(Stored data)

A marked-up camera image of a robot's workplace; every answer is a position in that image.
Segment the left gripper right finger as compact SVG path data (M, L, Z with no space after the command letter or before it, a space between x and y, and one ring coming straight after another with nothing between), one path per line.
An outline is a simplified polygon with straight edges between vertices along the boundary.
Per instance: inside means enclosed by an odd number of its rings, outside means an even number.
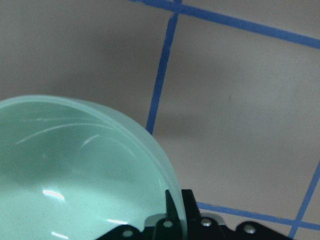
M258 222L244 221L231 230L223 221L202 216L192 190L181 191L187 222L188 240L289 240L273 229Z

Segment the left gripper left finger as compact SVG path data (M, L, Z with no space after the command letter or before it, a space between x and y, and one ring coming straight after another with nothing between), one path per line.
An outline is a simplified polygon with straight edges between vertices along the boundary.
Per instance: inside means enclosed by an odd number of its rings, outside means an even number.
M130 224L119 225L98 240L182 240L183 228L170 191L165 191L165 213L154 214L144 221L140 231Z

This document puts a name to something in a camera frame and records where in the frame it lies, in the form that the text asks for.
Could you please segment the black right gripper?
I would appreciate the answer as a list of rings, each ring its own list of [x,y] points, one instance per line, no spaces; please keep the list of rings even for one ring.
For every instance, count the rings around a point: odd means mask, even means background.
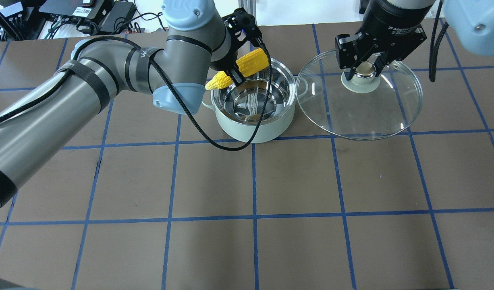
[[[375,76],[393,61],[402,61],[426,40],[421,26],[427,14],[426,0],[371,0],[361,27],[354,35],[335,38],[337,62],[352,81],[358,66],[374,60]]]

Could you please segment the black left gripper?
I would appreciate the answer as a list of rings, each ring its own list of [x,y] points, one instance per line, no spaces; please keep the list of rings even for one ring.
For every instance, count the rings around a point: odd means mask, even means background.
[[[246,42],[247,40],[239,40],[237,36],[226,36],[223,44],[212,53],[210,68],[214,71],[226,71],[235,85],[243,84],[245,76],[236,61],[238,50]]]

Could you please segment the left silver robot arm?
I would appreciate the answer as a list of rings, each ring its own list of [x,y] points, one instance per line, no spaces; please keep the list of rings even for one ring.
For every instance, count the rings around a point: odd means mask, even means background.
[[[236,63],[247,42],[245,9],[221,17],[212,0],[163,0],[162,48],[104,35],[79,42],[69,61],[0,112],[0,208],[122,91],[152,96],[155,107],[192,118],[209,69],[242,81]]]

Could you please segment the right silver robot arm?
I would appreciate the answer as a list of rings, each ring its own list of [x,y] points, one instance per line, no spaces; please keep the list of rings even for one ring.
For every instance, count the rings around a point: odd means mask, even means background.
[[[371,77],[383,67],[408,57],[426,40],[421,23],[434,5],[433,0],[371,0],[361,27],[355,35],[337,35],[339,68],[345,84],[353,81],[361,65],[378,54]],[[436,80],[439,46],[451,27],[461,44],[473,54],[494,56],[494,0],[441,0],[432,29],[429,79]]]

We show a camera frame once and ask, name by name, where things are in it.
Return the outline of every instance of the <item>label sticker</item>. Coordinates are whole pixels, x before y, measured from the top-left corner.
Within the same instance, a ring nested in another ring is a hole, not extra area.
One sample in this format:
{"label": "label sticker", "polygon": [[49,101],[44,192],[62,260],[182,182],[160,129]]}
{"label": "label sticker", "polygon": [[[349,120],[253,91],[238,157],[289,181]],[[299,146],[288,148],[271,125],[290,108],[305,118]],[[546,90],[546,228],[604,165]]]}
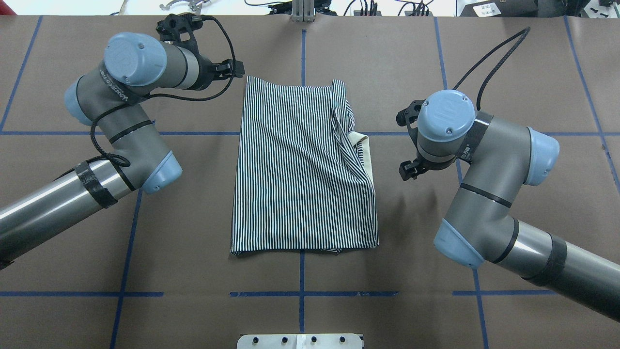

**ASSIGNMENT**
Set every record down verbatim. No pictures belong in the copy.

**EXERCISE ANSWER**
A marked-up camera image of a robot's workplace; every answer is a position in that image.
Segment the left gripper right finger as compact SVG path data (M, L, Z with no space after the command letter or before it, a space between x and y, and one ring coming straight after another with nothing between), one path per line.
An outline is a simplified polygon with straight edges between vertices along the boundary.
Per instance: inside means enclosed by an odd number of its rings, outside means an even number.
M258 222L244 221L231 230L223 221L202 216L192 190L181 191L187 222L188 240L289 240L273 229Z

Segment the left gripper left finger as compact SVG path data (M, L, Z with no space after the command letter or before it, a space between x and y, and one ring coming straight after another with nothing between), one path per line.
An outline is a simplified polygon with straight edges between vertices along the boundary.
Per instance: inside means enclosed by an odd number of its rings, outside means an even number.
M130 224L119 225L98 240L182 240L183 228L170 191L165 191L165 213L154 214L144 221L140 231Z

This document puts a name to something in a camera frame and records where in the frame it lies, in the form that the text asks for.
Could you please segment the black right gripper?
I would appreciate the answer as a list of rings, each ring its own list of [x,y] points, one instance per line, no spaces; please keep the list of rings even for one ring.
For every instance, count the rings around a point: odd means mask, even means background.
[[[375,76],[393,61],[402,61],[426,40],[421,26],[427,14],[426,0],[371,0],[361,27],[354,35],[335,38],[337,62],[352,81],[358,66],[374,60]]]

Could you please segment the black left gripper?
I would appreciate the answer as a list of rings, each ring its own list of [x,y] points, one instance per line, no spaces; please keep the list of rings even for one ring.
For every instance, count the rings around a point: odd means mask, even means background.
[[[246,42],[247,40],[239,40],[237,36],[226,36],[223,44],[212,53],[210,68],[214,71],[226,71],[235,85],[243,84],[245,76],[236,61],[238,50]]]

Could you please segment the left silver robot arm?
I would appreciate the answer as a list of rings, each ring its own list of [x,y] points, one instance per line, no spaces; please keep the list of rings even for one ring.
For every instance, count the rings around a point: odd means mask, even means background.
[[[236,63],[247,42],[245,9],[221,17],[212,0],[163,0],[162,48],[104,35],[79,42],[69,61],[0,112],[0,208],[122,91],[152,96],[155,107],[192,118],[209,69],[242,81]]]

Could you please segment the right silver robot arm?
I would appreciate the answer as a list of rings, each ring its own list of [x,y] points, one instance per line, no spaces; please keep the list of rings even for one ring.
For every instance, count the rings around a point: odd means mask, even means background.
[[[371,77],[383,67],[408,57],[426,40],[421,23],[434,5],[433,0],[371,0],[361,27],[355,35],[337,35],[339,68],[345,84],[353,81],[361,65],[378,54]],[[436,80],[439,46],[451,27],[461,44],[473,54],[494,56],[494,0],[441,0],[432,29],[429,79]]]

We show a camera frame once and ask, name by name, where things are in it.
Return the outline of every instance of the <item>label sticker</item>. Coordinates are whole pixels, x before y, measured from the top-left corner.
Within the same instance, a ring nested in another ring is a hole, not extra area.
One sample in this format:
{"label": "label sticker", "polygon": [[49,101],[44,192],[62,260],[182,182],[160,129]]}
{"label": "label sticker", "polygon": [[[349,120],[253,91],[238,157],[289,181]],[[299,146],[288,148],[271,125],[290,108],[305,118]],[[546,90],[546,228],[604,165]]]}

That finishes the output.